BostonRunning2 It was around mile 25 when we crossed some sort of bridge along the course that I remember getting all choked up, I put my headphones away and turned my iPod off.  I felt out out breath not because of the intensity of the workout but because of my personal thoughts of things going on in our lives right now. I felt tears surfacing and I felt my heart hammer through my chest and the crowds around cheering me on. At that moment, it wasn't so much about the marathon I was running but more about my personal struggles at this time of my life. I remember as if I was in slow motion, I closed my eyes and one of my tears fells down on my lips. I could taste the saltyness from my tear combined with my sweat. I remember lifting my sunglasses and wiping my tears clean with my hand, feeling the remnants of salt particles on my face from the dried up sweat. I remember looking around and seeing a little girl with deep blue eyes just smiling and waving. I looked up and saw the Citgo sign and the promise that it brought of only 1 mile left.

Boston Picture I shuffled through the 25 mile aid station. Stopped to stretch my lower back and to reasses my feelings at the moment. I told myself again, 1 mile, anyone runs 1 mile, even my 6 year old has run 1 mile races. So, I stood up, smiled and high-fived one of the spectators and told myself that was the end of my break and no more breaks til I crossed the finish line.

Five words carried me through that last mile. YOU. CAN. DO. IT. MOM. At first, they were almost a whisper in my head, then they got louder and louder and louder. I could hear my little children's voices in my head cheering me on. As I reached the 26 mile mark, the voice just got louder and louder and louder. Then, I heard my name and my sweet husband was there screaming my name at the top of his lungs and taking pictures. It was exactly what I needed, my children's voices in my head, then my husband there in person cheering me to the end. I gave all the little bit left that I had in me and I crossed the finish line. 3:50:07 Boston dream completed!
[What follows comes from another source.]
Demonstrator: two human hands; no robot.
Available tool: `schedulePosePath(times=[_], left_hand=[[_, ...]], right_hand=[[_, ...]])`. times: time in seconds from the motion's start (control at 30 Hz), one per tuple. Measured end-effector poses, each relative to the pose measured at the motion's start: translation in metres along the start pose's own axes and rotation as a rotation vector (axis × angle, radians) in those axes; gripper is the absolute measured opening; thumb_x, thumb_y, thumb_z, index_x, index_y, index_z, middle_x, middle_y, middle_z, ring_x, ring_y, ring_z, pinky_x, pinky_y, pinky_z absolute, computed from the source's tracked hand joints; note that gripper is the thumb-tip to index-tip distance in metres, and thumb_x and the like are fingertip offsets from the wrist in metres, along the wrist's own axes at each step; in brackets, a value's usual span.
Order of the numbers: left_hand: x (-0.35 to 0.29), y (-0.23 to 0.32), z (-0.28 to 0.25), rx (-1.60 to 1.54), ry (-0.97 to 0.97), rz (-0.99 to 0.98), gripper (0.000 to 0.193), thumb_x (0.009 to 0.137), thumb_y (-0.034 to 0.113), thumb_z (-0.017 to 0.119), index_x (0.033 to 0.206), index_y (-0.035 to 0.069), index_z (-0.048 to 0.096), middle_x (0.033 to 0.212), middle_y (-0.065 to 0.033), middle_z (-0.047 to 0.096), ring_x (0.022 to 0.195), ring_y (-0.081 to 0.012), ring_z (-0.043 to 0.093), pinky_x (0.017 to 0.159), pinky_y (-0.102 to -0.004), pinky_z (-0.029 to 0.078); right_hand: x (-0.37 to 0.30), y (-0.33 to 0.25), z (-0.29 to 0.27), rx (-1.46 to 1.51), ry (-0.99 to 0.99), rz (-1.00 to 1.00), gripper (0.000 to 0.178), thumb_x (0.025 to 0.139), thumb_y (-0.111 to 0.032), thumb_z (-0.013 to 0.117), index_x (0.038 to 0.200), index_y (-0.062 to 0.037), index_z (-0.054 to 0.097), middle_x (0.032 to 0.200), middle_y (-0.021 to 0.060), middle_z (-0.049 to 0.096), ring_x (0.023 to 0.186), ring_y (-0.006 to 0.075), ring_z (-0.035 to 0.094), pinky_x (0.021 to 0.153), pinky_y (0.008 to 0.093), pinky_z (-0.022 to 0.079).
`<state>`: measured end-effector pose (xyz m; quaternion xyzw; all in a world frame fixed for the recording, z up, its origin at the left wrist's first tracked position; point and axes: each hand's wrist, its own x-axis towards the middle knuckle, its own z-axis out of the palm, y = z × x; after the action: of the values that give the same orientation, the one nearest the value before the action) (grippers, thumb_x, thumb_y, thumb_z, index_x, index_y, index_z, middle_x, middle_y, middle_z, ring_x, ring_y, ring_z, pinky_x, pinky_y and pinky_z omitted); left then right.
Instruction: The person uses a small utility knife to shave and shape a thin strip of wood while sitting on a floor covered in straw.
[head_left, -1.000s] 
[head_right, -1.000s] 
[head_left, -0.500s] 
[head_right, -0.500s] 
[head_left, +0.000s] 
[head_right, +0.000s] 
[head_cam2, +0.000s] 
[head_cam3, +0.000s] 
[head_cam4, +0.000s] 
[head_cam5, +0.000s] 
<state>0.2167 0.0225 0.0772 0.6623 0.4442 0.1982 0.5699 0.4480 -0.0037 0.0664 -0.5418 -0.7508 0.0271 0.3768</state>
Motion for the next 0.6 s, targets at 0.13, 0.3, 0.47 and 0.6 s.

Boston 2011--an Epic Year for the Boston Marathon. World records were broken with Mutai coming in at 2:03:02 for the fastest marathon ever. Many others achieved personal record times. Personally, I reached my goal of running the prestigious Boston marathon.

It was one of the best running experiences I have ever had, one that I truly will never forget and I hope I can repeat again in the future.